> **EXERCISE INPUT**:
*** Block opens ***
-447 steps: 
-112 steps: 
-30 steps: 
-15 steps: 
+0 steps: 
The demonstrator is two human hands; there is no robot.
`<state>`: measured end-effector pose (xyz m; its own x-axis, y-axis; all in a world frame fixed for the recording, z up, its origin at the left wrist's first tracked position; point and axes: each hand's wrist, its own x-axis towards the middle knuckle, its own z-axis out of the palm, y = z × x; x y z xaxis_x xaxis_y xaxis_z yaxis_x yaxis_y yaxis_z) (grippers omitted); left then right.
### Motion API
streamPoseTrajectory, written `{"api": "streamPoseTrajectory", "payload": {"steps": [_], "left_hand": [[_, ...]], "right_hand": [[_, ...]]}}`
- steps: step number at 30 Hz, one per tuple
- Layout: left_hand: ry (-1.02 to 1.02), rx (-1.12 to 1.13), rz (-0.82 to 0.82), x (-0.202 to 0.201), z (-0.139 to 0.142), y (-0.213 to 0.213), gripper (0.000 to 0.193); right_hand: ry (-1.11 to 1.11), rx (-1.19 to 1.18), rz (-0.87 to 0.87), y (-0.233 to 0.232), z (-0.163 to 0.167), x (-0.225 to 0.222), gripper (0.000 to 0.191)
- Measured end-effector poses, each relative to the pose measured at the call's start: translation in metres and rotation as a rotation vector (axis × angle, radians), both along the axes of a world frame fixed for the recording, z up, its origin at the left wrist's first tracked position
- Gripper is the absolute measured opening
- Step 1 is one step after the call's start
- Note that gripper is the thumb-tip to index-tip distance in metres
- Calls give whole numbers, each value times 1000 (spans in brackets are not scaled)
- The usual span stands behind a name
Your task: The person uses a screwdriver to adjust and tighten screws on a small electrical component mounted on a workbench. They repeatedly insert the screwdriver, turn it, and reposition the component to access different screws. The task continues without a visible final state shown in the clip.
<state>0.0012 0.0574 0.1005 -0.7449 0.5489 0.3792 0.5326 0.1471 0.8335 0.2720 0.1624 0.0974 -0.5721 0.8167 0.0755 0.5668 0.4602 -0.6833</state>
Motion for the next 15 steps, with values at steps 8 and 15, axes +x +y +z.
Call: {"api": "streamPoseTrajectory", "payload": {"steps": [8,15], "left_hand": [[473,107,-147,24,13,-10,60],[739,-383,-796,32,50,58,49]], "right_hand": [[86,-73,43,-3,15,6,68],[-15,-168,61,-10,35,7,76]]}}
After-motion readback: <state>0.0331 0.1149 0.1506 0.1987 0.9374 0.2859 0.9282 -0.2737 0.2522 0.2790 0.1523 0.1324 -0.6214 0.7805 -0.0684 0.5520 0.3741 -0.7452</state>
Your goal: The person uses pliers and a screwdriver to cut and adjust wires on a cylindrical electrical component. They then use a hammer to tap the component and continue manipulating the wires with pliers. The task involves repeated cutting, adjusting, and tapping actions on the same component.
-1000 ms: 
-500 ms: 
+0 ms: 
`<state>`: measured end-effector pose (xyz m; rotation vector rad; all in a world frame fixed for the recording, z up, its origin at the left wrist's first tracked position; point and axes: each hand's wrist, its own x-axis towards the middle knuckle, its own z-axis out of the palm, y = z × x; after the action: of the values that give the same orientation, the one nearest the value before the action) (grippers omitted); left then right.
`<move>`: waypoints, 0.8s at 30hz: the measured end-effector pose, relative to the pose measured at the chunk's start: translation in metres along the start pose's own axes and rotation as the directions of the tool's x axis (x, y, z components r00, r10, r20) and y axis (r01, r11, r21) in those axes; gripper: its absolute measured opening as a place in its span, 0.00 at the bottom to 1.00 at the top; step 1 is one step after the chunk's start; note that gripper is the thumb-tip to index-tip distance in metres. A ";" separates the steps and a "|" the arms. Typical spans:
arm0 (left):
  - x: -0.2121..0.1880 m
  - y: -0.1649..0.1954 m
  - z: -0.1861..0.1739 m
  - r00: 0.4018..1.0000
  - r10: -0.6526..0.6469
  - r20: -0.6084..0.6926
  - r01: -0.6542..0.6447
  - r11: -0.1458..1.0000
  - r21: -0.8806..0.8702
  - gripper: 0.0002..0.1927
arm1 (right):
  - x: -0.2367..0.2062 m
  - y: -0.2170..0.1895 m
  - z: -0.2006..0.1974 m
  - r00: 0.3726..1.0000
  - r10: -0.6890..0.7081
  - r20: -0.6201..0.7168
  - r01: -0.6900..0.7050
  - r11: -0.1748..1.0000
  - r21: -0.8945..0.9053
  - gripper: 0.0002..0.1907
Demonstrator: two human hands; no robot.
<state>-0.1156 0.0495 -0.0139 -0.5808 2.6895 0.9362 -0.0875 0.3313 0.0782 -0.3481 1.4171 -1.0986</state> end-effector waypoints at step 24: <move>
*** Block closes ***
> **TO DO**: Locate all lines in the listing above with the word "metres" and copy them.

> **SOLUTION**:
- Measured end-effector poses, each relative to the pose measured at the call's start: translation in metres and rotation as a rotation vector (axis × angle, radians), both along the axes of a world frame fixed for the recording, z up, its origin at the left wrist's first tracked position
- Note that gripper is the thumb-tip to index-tip distance in metres
`<move>`: waypoints, 0.8s at 30hz: the measured end-effector pose, relative to the pose measured at the chunk's start: translation in metres along the start pose's own axes and rotation as the directions of the tool's x axis (x, y, z components r00, r10, r20) and y axis (r01, r11, r21) in those axes; gripper: its absolute measured opening as a place in its span, 0.00 at the bottom to 1.00 at the top; step 1 is one step after the chunk's start; note that gripper is the thumb-tip to index-tip distance in metres. A ";" separates the steps and a "|" the arms. Typical spans:

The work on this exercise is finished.